The authors introduced RMBench, the first benchmark for evaluating deep reinforcement learning algorithms on robotic manipulation tasks with high-dimensional continuous action and state spaces, finding that soft Actor-Critic outperformed most algorithms in average reward and stability, but no algorithm handled all tasks well.

Reinforcement learning is applied to solve actual complex tasks from high-dimensional, sensory inputs. The last decade has developed a long list of reinforcement learning algorithms. Recent progress benefits from deep learning for raw sensory signal representation. One question naturally arises: how well do they perform concerning different robotic manipulation tasks?
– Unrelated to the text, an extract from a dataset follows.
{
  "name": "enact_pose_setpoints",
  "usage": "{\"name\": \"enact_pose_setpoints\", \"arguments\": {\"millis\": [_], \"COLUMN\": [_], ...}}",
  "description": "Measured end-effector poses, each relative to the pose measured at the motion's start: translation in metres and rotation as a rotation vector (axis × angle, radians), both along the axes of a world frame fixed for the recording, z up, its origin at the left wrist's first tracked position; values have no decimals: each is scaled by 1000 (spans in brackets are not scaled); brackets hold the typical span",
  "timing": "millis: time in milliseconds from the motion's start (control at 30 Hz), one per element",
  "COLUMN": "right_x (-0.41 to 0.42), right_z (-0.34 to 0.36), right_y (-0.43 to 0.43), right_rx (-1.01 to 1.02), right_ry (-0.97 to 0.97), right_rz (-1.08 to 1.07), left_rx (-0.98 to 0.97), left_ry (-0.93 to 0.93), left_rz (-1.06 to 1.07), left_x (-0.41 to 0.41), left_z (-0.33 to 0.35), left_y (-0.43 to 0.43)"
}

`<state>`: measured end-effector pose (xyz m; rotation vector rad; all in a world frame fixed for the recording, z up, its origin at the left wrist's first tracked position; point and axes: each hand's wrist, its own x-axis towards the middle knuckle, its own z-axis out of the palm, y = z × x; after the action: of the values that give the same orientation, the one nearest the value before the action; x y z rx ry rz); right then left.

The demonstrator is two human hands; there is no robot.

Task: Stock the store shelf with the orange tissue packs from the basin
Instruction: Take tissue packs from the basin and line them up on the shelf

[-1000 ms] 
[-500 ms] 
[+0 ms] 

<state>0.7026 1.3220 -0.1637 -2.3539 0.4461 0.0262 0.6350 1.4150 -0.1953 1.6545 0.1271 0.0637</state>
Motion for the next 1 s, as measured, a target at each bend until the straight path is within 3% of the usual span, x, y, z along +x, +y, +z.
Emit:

Benchmarks use objective performance metrics to offer a scientific way to compare algorithms. In this paper, we present RMBench, the first benchmark for robotic manipulations, which have high-dimensional continuous action and state spaces. We implement and evaluate reinforcement learning algorithms that directly use observed pixels as inputs. We report their average performance and learning curves to show their performance and stability of training. Our study concludes that none of the studied algorithms can handle all tasks well, soft Actor-Critic outperforms most algorithms in average reward and stability, and an algorithm combined with data augmentation may facilitate learning policies. Our code is publicly available at https://github.com/xiangyanfei212/RMBench-2022, including all benchmark tasks and studied algorithms.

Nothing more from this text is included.